# YOUR OBJECTIVE:
Copy the listing exactly. Omit nothing.
*** Begin section ***
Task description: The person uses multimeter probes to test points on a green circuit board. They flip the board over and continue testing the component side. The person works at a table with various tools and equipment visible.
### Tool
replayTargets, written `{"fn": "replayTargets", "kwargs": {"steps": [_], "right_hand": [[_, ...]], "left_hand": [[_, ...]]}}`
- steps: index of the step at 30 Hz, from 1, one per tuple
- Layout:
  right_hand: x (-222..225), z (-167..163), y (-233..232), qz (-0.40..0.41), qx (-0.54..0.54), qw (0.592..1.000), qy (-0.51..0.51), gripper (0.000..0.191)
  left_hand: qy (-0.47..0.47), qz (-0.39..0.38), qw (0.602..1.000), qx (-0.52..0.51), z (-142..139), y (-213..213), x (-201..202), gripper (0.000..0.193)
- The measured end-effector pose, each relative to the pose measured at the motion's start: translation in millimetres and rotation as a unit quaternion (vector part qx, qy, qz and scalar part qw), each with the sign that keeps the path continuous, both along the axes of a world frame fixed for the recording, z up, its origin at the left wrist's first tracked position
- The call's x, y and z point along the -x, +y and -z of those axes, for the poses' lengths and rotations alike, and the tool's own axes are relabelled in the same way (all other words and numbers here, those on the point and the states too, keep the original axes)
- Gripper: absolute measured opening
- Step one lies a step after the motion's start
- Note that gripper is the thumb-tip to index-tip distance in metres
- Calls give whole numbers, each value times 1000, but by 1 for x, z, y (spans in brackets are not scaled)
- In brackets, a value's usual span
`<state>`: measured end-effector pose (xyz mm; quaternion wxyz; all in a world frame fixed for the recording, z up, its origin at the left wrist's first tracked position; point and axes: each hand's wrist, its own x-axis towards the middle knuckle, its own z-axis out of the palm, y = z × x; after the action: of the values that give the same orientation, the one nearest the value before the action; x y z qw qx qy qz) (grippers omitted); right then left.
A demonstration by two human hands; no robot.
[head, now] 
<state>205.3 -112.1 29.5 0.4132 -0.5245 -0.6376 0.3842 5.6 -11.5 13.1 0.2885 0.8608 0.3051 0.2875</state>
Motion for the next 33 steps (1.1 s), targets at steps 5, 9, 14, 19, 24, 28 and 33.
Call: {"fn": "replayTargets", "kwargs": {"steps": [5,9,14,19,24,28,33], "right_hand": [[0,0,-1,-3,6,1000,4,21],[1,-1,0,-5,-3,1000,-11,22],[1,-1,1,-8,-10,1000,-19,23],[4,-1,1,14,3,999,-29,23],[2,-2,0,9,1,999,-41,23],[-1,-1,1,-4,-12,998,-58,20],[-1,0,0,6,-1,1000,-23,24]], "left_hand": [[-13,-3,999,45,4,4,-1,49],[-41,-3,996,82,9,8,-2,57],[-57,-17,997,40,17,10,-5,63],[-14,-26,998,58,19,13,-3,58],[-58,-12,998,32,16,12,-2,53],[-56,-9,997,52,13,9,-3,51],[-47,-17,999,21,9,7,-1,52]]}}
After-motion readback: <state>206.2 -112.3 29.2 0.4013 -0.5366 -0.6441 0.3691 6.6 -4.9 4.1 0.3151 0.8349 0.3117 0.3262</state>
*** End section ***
# FINISHED EXERCISE:
Task description: The person uses multimeter probes to test points on a green circuit board. They flip the board over and continue testing the component side. The person works at a table with various tools and equipment visible.
### Tool
replayTargets, written `{"fn": "replayTargets", "kwargs": {"steps": [_], "right_hand": [[_, ...]], "left_hand": [[_, ...]]}}`
- steps: index of the step at 30 Hz, from 1, one per tuple
- Layout:
  right_hand: x (-222..225), z (-167..163), y (-233..232), qz (-0.40..0.41), qx (-0.54..0.54), qw (0.592..1.000), qy (-0.51..0.51), gripper (0.000..0.191)
  left_hand: qy (-0.47..0.47), qz (-0.39..0.38), qw (0.602..1.000), qx (-0.52..0.51), z (-142..139), y (-213..213), x (-201..202), gripper (0.000..0.193)
- The measured end-effector pose, each relative to the pose measured at the motion's start: translation in millimetres and rotation as a unit quaternion (vector part qx, qy, qz and scalar part qw), each with the sign that keeps the path continuous, both along the axes of a world frame fixed for the recording, z up, its origin at the left wrist's first tracked position
- The call's x, y and z point along the -x, +y and -z of those axes, for the poses' lengths and rotations alike, and the tool's own axes are relabelled in the same way (all other words and numbers here, those on the point and the states too, keep the original axes)
- Gripper: absolute measured opening
- Step one lies a step after the motion's start
- Note that gripper is the thumb-tip to index-tip distance in metres
- Calls give whole numbers, each value times 1000, but by 1 for x, z, y (spans in brackets are not scaled)
- In brackets, a value's usual span
`<state>`: measured end-effector pose (xyz mm; quaternion wxyz; all in a world frame fixed for the recording, z up, its origin at the left wrist's first tracked position; point and axes: each hand's wrist, its own x-axis towards the middle knuckle, its own z-axis out of the palm, y = z × x; after the action: of the values that give the same orientation, the one nearest the value before the action; x y z qw qx qy qz) (grippers omitted); right then left.
A demonstration by two human hands; no robot.
[head, now] 
<state>205.3 -112.1 29.5 0.4132 -0.5245 -0.6376 0.3842 5.6 -11.5 13.1 0.2885 0.8608 0.3051 0.2875</state>
Motion for the next 33 steps (1.1 s), targets at steps 5, 9, 14, 19, 24, 28 and 33.
Call: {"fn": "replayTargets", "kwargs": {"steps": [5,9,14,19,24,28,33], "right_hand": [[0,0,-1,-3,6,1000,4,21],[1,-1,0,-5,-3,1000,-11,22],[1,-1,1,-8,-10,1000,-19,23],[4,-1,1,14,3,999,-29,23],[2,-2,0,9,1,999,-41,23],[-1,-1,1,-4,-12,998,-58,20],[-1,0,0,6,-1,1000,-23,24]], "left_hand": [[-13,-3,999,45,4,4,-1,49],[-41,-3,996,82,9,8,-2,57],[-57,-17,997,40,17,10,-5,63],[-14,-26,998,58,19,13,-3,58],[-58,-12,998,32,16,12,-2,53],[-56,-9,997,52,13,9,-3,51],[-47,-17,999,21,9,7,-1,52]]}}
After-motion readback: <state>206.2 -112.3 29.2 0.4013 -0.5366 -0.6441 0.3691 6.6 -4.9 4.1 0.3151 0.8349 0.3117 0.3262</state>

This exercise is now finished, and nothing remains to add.